Tutorial: Using spark-fits with spark-shell, pyspark or jupyter notebook
Using with spark-shell/pyspark
This package can be added to Spark using the --packages
command line
option. For example, to include it when starting the spark shell:
# Scala 2.11
$SPARK_HOME/bin/spark-shell --packages com.github.astrolabsoftware:spark-fits_2.11:1.0.0
# Scala 2.12
$SPARK_HOME/bin/spark-shell --packages com.github.astrolabsoftware:spark-fits_2.12:1.0.0
Using --packages
ensures that this library and its dependencies will
be added to the classpath (make sure you use the latest version). In Python, you would do the same
# Scala 2.11
$SPARK_HOME/bin/pyspark --packages com.github.astrolabsoftware:spark-fits_2.11:1.0.0
# Scala 2.12
$SPARK_HOME/bin/pyspark --packages com.github.astrolabsoftware:spark-fits_2.12:1.0.0
Alternatively to have the latest development you can download this repo and build the jar, and add it when launching the spark shell (but won’t be added in the classpath)

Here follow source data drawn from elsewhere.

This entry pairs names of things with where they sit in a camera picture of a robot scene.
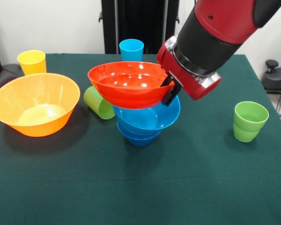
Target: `blue cup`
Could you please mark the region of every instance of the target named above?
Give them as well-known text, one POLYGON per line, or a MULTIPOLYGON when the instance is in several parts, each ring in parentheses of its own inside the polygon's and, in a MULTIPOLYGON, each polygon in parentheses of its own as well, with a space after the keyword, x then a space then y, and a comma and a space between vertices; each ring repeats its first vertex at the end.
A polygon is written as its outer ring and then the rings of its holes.
POLYGON ((119 44, 123 61, 141 61, 144 43, 137 39, 126 39, 119 44))
POLYGON ((138 137, 152 137, 172 125, 180 114, 180 100, 174 98, 169 106, 161 102, 148 109, 122 109, 112 106, 121 127, 126 134, 137 134, 138 137))
POLYGON ((121 126, 118 123, 118 130, 121 132, 121 134, 133 145, 135 146, 139 146, 139 147, 143 147, 146 146, 148 144, 150 144, 151 142, 153 142, 153 140, 155 138, 157 138, 157 136, 160 134, 161 131, 159 131, 157 134, 148 137, 148 138, 136 138, 136 137, 131 137, 129 135, 126 134, 126 132, 124 130, 121 129, 121 126))

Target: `green cup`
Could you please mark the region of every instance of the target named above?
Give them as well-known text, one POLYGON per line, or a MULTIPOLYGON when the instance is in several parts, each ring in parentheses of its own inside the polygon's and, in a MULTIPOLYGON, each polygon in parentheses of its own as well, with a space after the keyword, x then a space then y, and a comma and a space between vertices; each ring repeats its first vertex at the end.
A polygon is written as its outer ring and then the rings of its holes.
POLYGON ((109 120, 115 116, 112 105, 99 94, 94 86, 86 89, 83 100, 101 119, 109 120))
POLYGON ((252 141, 268 120, 267 109, 256 102, 240 102, 234 109, 234 137, 241 142, 252 141))

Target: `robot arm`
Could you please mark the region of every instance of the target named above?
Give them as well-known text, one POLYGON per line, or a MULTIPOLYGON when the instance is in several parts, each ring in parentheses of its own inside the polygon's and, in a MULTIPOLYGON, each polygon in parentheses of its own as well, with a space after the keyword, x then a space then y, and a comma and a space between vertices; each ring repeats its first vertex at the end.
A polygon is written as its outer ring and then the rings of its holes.
POLYGON ((157 61, 175 88, 163 99, 168 105, 181 88, 194 100, 213 90, 216 70, 281 6, 281 0, 199 0, 179 35, 168 39, 157 61))

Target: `blue bowl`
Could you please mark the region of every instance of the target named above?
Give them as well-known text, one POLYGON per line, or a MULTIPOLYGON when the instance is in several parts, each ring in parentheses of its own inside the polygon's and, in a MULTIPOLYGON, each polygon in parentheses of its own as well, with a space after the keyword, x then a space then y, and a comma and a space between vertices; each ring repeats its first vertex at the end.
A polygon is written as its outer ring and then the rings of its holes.
POLYGON ((119 121, 118 121, 118 129, 124 133, 126 136, 131 137, 131 138, 138 138, 138 139, 145 139, 145 138, 151 138, 153 136, 155 136, 156 134, 159 134, 161 131, 157 130, 154 132, 148 132, 148 133, 144 133, 144 134, 138 134, 135 133, 129 129, 127 129, 126 127, 124 127, 119 121))
POLYGON ((157 136, 160 134, 160 132, 158 132, 156 135, 154 136, 151 136, 149 138, 134 138, 134 137, 130 137, 130 136, 127 136, 127 134, 121 130, 121 127, 119 126, 119 123, 118 123, 118 130, 121 132, 121 134, 133 145, 135 146, 139 146, 139 147, 143 147, 143 146, 146 146, 148 144, 150 144, 151 142, 153 142, 153 140, 155 138, 157 138, 157 136))
POLYGON ((148 109, 122 109, 113 106, 119 124, 124 129, 138 134, 153 136, 172 125, 180 114, 180 100, 174 98, 169 106, 161 102, 148 109))

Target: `green tablecloth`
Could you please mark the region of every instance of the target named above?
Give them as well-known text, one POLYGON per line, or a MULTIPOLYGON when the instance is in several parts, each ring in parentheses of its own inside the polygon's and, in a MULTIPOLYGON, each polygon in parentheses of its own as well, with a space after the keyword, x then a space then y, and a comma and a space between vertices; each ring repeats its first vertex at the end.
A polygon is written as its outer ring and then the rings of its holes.
POLYGON ((25 137, 0 123, 0 225, 281 224, 281 122, 245 56, 219 69, 221 84, 202 100, 181 92, 177 122, 144 148, 82 100, 88 70, 115 60, 47 55, 48 71, 73 78, 81 99, 49 137, 25 137), (270 112, 251 143, 232 132, 243 100, 270 112))

$SPARK_HOME/bin/spark-shell --jars /path/to/jar/<spark-fits.jar>
or with pyspark
$SPARK_HOME/bin/pyspark --jars /path/to/jar/<spark-fits.jar>
By default, pyspark uses a simple python shell. It is also possible to launch PySpark in IPython, by specifying:
export PYSPARK_DRIVER_PYTHON_OPTS="path/to/ipython"
$SPARK_HOME/bin/pyspark --jars /path/to/jar/<spark-fits.jar>
Same with Jupyter notebook:
cd /path/to/notebooks
export PYSPARK_DRIVER_PYTHON_OPTS="path/to/jupyter-notebook"
$SPARK_HOME/bin/pyspark --jars /path/to/jar/<spark-fits.jar>
See
here
for more options for pyspark. To build the JAR, just run
sbt ++{SBT_VERSION} package
from the root of the package (see
run_*.sh
scripts). Here is an example in the spark-shell:
Using with Jupyter Notebook
We provide notebooks (pyspark) in the section example. For notebook in Scala/Spark (using the Toree kernel), see the spark3d examples.
Using pyspark + notebook on a cluster
If you want to launch a pyspark from a cluster directly, you would use:
PYSPARK_DRIVER_PYTHON_OPTS="/path/to/jupyter-notebook --no-browser --port=7777" pyspark <...>
# --> Follow the URL, which includes the token